[Problem statement]
Beginning with the line below that contains "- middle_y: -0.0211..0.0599" and ending with the line that contains "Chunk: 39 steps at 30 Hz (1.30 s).", copy every line exactly. Copy nothing else.

Information given START

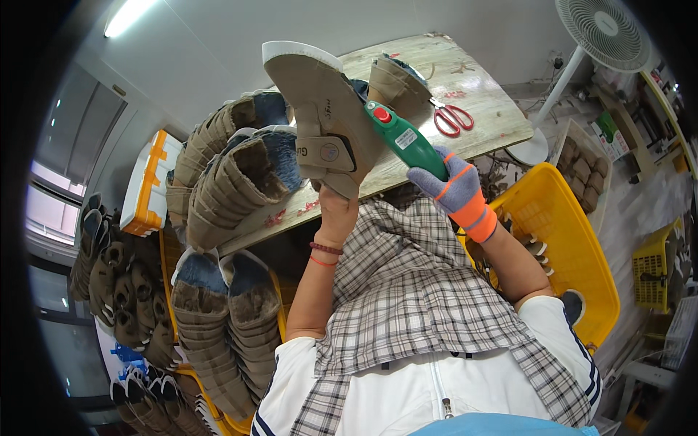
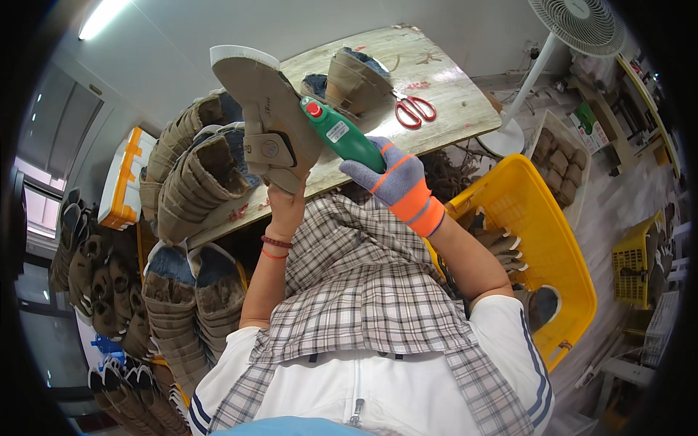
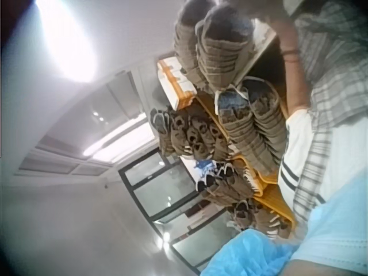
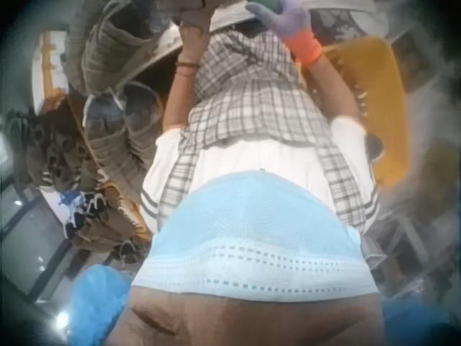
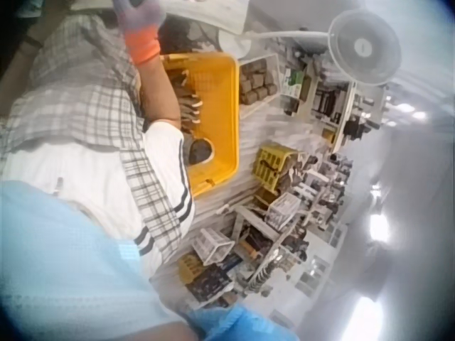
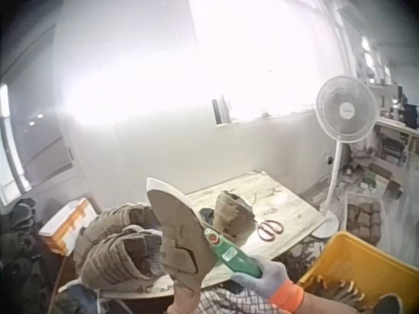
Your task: The person trims the fuzzy lining inside several beige boots using scissors and a green electric trimmer. They handle each boot one at a time, cutting and trimming the interior lining, then placing the finished boots into a yellow bin.
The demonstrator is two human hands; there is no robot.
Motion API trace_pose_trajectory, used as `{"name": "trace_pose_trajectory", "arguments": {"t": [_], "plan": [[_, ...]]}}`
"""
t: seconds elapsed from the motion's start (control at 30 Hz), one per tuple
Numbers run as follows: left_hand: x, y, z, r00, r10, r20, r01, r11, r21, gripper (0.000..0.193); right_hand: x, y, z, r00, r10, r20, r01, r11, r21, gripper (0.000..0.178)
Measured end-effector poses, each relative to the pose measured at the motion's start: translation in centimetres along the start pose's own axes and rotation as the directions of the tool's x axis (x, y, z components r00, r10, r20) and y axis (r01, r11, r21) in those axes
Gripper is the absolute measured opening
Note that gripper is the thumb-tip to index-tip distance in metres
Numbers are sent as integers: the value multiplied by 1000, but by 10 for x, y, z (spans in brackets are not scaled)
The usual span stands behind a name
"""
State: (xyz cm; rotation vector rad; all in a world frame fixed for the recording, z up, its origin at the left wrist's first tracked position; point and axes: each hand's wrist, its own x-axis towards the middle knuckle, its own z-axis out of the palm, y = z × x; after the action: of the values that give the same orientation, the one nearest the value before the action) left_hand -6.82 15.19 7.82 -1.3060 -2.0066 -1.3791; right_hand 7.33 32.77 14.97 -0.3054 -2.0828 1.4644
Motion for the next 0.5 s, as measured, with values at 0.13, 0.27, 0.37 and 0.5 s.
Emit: {"name": "trace_pose_trajectory", "arguments": {"t": [0.13, 0.27, 0.37, 0.5], "plan": [[-5, -5, 3, 990, 118, 79, -125, 987, 98, 17, 0, -8, -1, 996, 91, -3, -91, 995, 38, 48], [-12, 0, 4, 991, 45, 126, -47, 999, 18, 18, 8, -5, -4, 994, 102, -46, -95, 987, 132, 46], [-4, 31, -14, 972, -149, 183, 203, 923, -326, 20, 12, 1, -11, 990, 105, -90, -89, 981, 171, 44], [-17, 11, -62, 872, -489, -26, 330, 626, -706, 27, 19, 14, -24, 982, 93, -166, -59, 978, 200, 40]]}}
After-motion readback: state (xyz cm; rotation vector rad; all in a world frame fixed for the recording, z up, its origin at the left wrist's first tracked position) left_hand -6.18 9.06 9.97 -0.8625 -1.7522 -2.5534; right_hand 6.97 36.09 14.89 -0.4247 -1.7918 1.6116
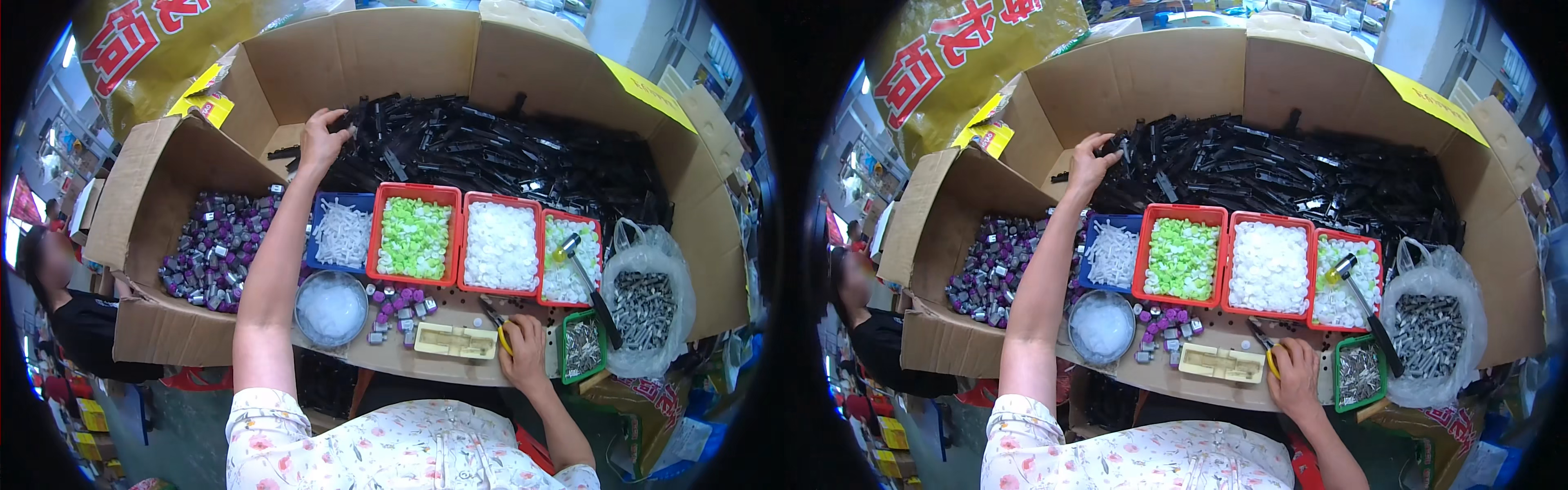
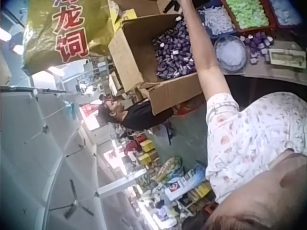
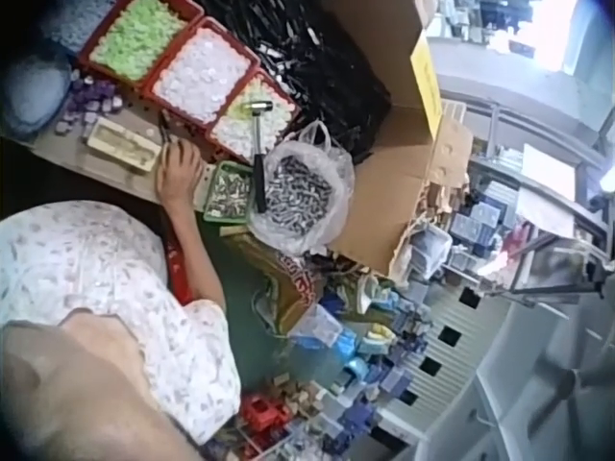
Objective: Assemble small plastic and metal components at a workbench in a factory environment.
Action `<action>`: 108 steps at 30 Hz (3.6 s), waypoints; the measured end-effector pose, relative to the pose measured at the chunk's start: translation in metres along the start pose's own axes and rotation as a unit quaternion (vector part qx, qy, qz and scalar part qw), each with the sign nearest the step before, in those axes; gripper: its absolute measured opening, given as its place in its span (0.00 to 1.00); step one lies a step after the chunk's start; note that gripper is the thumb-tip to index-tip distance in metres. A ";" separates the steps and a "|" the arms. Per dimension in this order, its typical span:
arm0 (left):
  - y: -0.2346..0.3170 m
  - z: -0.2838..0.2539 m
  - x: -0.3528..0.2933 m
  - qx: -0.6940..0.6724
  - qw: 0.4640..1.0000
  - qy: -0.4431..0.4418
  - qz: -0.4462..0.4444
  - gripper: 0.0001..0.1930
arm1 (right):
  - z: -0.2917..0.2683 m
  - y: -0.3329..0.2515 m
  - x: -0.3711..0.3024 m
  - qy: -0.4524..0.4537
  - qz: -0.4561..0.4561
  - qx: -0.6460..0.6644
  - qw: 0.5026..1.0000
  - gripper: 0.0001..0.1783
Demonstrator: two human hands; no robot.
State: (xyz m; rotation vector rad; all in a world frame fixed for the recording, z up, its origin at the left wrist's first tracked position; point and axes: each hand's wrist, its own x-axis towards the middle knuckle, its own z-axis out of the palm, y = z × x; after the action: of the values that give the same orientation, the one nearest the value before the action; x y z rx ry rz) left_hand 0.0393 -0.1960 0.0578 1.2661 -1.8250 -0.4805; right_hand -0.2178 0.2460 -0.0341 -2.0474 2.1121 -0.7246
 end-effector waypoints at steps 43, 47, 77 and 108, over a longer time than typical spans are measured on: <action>0.114 -0.036 -0.334 -0.099 0.972 -0.192 0.090 0.16 | -0.081 -0.004 -0.131 0.171 0.284 0.455 0.827 0.08; 0.124 -0.035 -0.342 -0.111 0.970 -0.194 0.089 0.13 | -0.059 0.028 -0.202 0.166 0.368 0.467 0.787 0.09; 0.177 -0.078 -0.400 0.024 0.944 -0.284 0.166 0.10 | 0.179 0.224 -0.205 0.154 0.388 0.559 0.717 0.13; -0.038 -0.045 -0.033 0.260 0.933 -0.199 0.148 0.12 | 0.196 0.182 -0.325 -0.166 0.435 0.271 0.843 0.10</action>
State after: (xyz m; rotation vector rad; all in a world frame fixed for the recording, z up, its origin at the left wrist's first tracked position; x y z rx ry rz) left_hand 0.1019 -0.1750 0.0430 1.2531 -2.5595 -0.0781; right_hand -0.2782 0.5050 -0.3598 -0.7177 1.9931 -0.6280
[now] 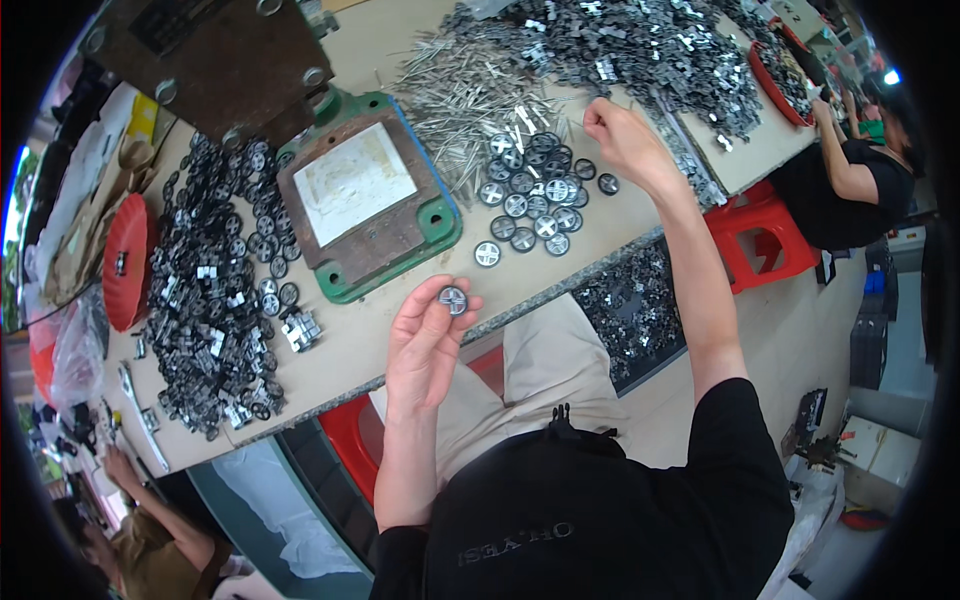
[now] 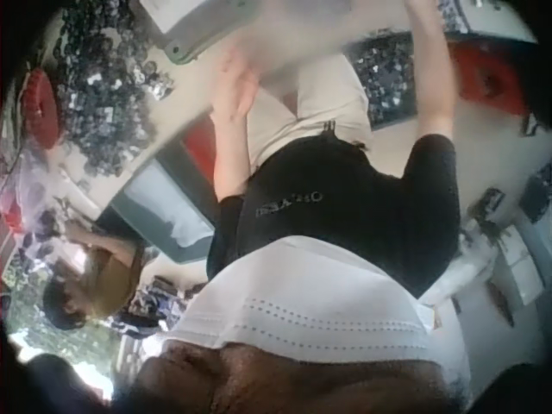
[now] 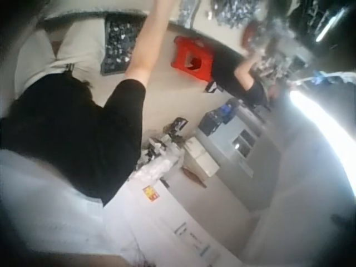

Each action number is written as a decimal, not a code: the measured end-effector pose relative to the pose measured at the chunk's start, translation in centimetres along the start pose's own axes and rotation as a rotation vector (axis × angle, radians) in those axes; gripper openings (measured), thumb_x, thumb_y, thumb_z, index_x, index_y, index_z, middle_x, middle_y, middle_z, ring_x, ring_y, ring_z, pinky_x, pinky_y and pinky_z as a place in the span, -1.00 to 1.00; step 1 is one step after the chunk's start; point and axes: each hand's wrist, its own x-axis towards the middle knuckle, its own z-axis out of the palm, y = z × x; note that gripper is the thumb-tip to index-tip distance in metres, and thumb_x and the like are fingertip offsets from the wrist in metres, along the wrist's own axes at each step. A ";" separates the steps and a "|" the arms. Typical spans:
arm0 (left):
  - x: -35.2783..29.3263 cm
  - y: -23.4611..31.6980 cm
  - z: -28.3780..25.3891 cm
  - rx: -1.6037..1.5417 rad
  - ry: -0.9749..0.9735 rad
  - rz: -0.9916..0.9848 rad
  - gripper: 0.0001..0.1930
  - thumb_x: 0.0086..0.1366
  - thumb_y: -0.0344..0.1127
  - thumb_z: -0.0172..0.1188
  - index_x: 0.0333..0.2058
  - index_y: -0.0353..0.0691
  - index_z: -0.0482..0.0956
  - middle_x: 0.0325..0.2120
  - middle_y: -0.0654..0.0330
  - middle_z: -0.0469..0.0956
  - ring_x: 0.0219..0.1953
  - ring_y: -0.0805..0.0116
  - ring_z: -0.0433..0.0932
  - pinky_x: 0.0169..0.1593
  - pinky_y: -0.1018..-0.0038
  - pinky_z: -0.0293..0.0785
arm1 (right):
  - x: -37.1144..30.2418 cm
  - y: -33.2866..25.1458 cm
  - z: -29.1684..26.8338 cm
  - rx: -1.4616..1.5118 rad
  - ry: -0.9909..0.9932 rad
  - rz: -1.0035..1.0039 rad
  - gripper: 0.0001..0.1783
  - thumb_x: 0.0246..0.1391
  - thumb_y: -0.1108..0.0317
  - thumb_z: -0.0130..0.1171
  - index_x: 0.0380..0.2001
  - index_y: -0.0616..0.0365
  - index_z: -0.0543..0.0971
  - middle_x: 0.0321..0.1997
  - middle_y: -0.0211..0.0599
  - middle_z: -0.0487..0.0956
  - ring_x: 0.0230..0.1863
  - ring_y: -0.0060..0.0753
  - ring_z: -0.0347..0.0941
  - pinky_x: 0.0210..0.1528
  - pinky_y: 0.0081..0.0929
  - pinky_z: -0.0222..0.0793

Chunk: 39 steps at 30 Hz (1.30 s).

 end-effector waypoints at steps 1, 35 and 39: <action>0.0 -0.1 0.1 0.002 0.013 0.006 -0.72 0.26 -0.42 0.03 -0.05 -0.33 0.38 -0.15 0.02 0.47 -0.15 0.24 0.51 -0.08 0.48 0.48 | -1.2 -1.4 -0.5 0.183 0.008 -0.066 -0.81 0.00 0.46 0.05 -0.26 0.23 0.48 -0.51 -0.33 0.55 -0.51 -0.52 0.43 -0.46 -0.48 0.28; 0.2 -0.4 -0.2 -0.015 -0.063 -0.040 -0.71 0.24 -0.47 0.03 -0.05 -0.36 0.42 -0.18 0.01 0.51 -0.18 0.24 0.54 -0.09 0.41 0.53 | -11.8 -11.7 5.0 1.141 -0.071 -0.280 -0.93 -0.02 0.56 0.13 -0.40 0.27 0.51 -0.40 -0.27 0.56 -0.41 -0.56 0.48 -0.36 -0.63 0.38; 0.2 -1.2 0.3 0.043 -0.019 0.080 -0.71 0.21 -0.48 0.08 -0.07 -0.35 0.43 -0.19 0.04 0.51 -0.18 0.28 0.54 -0.09 0.41 0.53 | -11.8 -12.4 5.0 0.925 0.139 -0.448 -0.91 -0.11 0.59 0.17 -0.45 0.24 0.55 -0.46 -0.26 0.54 -0.45 -0.47 0.49 -0.39 -0.60 0.35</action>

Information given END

[Solution below]
  - middle_y: -0.0211..0.0599
  - middle_z: -0.0487..0.0956
  - ring_x: 0.0230..0.1863
  - ring_y: -0.0060..0.0753
  - ring_z: -0.0347..0.0941
  - pinky_x: 0.0210..0.1528
  - pinky_y: 0.0081..0.0929
  - pinky_z: -0.0222..0.0793

Chunk: 39 steps at 30 Hz (1.30 s).

The exercise has nothing more to it.